St Albans's Church, Sneinton, properly called Our Lady of Perpetual Succour and St Alban, is a Ukrainian Greek Catholic Church in Bond Street, Sneinton, Nottingham, England. It was built in 1888–87 as the Church of England parish church of Saint Alban. In 2003 the Diocese of Southwell and Nottingham declared it redundant and sold it to the Ukrainian Catholic Eparchy of the Holy Family of London, who added the dedication of Our Lady of Perpetual Succour.

==History==
The Church of England parish was formed from the parishes of St. Stephen's Church, Sneinton, and St. Matthias' Church, Nottingham.

The church was designed by George Frederick Bodley and built at a cost of £10,447 (equivalent to £ in ),. It is built in brick and stone with a wagon roof, and has a chancel, nave, aisles, south porch, north west turret with 1 bell. There were seats for 565 people.

The foundation stone was laid on Tuesday 9 March 1886 by Rev Canon Vernon Wollaston Hutton.
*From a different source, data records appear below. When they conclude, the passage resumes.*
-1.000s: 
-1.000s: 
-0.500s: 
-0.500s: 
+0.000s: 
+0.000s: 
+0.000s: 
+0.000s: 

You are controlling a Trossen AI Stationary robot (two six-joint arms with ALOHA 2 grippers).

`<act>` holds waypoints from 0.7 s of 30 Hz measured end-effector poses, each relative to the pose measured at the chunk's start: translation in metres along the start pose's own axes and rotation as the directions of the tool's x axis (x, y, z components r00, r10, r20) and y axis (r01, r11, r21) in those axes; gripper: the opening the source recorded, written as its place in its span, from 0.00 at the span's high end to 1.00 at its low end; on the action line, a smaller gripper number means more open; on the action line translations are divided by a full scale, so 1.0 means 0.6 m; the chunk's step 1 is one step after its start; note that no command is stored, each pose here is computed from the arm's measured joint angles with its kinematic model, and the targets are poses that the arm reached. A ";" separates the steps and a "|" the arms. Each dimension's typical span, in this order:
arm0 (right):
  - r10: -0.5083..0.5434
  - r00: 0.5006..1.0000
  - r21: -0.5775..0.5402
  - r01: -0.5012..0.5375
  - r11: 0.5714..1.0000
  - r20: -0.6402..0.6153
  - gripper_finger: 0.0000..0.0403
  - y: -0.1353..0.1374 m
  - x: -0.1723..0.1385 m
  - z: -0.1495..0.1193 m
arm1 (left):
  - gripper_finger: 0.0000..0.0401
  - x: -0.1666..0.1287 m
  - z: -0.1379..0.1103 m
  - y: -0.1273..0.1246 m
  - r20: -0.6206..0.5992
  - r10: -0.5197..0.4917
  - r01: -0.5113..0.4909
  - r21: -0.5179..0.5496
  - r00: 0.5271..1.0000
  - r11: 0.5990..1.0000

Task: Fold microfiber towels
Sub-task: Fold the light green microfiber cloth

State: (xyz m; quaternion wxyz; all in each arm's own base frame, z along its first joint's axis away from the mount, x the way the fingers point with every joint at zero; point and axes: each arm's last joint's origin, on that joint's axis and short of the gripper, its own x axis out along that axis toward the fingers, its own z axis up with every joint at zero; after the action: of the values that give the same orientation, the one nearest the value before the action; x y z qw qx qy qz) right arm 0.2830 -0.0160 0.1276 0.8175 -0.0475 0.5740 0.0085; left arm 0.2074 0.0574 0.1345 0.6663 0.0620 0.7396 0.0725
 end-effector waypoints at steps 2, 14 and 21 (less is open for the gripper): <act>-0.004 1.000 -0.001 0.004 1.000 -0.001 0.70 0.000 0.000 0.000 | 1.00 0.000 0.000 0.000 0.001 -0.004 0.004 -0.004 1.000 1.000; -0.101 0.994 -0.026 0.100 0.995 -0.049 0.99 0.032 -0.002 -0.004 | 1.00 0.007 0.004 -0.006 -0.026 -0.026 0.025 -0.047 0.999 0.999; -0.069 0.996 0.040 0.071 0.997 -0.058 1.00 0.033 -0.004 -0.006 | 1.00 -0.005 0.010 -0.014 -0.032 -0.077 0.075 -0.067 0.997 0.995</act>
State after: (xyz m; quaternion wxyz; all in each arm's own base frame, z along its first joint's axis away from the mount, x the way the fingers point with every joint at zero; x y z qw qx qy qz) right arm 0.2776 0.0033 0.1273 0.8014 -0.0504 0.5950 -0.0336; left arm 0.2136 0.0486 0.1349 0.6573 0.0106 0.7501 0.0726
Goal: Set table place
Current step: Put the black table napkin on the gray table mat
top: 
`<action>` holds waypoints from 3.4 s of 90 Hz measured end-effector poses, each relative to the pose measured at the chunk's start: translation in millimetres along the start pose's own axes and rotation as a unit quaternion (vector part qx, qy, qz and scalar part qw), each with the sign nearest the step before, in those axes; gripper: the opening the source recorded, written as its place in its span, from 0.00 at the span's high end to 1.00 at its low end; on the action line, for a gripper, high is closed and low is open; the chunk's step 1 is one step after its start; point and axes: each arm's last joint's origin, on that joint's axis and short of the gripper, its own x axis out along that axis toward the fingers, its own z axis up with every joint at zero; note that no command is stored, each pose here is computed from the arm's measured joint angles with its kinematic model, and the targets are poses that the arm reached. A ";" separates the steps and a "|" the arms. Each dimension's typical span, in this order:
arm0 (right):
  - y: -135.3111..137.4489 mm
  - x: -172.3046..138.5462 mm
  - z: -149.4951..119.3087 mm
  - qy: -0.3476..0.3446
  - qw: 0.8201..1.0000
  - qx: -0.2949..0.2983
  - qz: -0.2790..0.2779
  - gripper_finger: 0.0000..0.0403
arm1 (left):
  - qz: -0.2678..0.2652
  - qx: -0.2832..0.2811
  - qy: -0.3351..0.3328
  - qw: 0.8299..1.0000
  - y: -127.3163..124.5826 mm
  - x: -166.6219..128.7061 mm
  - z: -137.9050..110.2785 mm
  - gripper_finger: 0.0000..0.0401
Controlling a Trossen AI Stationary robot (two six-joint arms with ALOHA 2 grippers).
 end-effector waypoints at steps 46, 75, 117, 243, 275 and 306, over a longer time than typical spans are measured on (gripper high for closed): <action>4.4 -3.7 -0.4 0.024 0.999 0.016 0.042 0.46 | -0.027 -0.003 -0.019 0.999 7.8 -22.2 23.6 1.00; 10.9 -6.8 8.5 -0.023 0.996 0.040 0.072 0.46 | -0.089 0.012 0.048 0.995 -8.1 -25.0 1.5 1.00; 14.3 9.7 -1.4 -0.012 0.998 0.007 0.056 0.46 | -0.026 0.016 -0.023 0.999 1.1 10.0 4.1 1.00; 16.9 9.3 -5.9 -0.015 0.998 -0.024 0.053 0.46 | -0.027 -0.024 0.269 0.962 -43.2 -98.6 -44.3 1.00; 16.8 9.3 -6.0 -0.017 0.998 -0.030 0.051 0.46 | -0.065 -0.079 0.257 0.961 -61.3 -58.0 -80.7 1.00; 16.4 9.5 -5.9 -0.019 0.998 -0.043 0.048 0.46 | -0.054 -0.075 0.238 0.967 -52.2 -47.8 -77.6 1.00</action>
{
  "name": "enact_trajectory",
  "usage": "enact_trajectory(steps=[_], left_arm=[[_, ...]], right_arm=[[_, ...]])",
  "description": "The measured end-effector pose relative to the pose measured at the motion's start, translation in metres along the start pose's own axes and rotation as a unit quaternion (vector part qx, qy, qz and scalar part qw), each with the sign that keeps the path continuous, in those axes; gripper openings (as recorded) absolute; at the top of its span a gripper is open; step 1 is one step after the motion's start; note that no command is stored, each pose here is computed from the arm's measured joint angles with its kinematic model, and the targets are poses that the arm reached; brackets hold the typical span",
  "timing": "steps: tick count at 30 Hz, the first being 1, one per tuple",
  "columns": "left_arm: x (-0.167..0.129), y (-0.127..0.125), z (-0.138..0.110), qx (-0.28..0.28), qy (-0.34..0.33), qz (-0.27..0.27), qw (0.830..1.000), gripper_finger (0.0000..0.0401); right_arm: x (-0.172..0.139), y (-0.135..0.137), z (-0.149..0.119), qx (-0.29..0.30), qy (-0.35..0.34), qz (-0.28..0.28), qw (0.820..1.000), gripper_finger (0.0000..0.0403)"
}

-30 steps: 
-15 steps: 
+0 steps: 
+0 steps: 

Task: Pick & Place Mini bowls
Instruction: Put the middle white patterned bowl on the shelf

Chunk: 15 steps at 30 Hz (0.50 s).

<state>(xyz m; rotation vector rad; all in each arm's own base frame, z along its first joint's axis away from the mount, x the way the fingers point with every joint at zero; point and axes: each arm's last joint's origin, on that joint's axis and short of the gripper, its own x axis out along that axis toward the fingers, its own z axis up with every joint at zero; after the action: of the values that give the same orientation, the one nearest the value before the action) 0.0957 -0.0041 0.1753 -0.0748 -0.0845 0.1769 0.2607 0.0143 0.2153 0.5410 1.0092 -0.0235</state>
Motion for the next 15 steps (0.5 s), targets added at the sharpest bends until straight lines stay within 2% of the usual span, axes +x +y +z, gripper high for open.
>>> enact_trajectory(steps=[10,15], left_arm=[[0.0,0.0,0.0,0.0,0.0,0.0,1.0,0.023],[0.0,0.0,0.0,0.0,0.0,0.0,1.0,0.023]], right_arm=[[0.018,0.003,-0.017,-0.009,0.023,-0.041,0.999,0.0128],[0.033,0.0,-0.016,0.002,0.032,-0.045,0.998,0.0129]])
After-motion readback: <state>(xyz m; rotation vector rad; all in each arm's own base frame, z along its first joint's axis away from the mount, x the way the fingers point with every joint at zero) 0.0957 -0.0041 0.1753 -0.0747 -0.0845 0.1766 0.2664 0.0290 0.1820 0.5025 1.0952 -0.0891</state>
The church was consecrated on Saturday 23 July 1887 by Bishop George Ridding,

A Lady chapel was added in 1898. The south aisle was lengthened and vestries were added in 1912 at a cost of £1,811.

The chancel has an east window commemorating Canon Vernon Wollaston Hutton, who was vicar of St Stephen's parish church, Sneinton 1868–84. The east window cost £200. The screen was the gift of the sons of Thomas and Alice Tew. The Lady Chapel has a reredos that provided by Mrs Bowman-Hart, and an altar in St Michael's chapel is to commemorate Charles Matthews and his son. There is a richly decorated baptismal font. The three windows in the side chapel were installed in 1913, 1915 and 1916.

==Incumbents==

- F Boag, circa 1894–97
- Francis Charles Finch, 1898–1900
- Kenneth Martin, 1920–31
- Cyril Ernest Hardy 1931–51

==See also==
- Listed buildings in Nottingham (St Ann's ward)

==Sources==
- Pevsner, Nikolaus (1979). "Nottinghamshire"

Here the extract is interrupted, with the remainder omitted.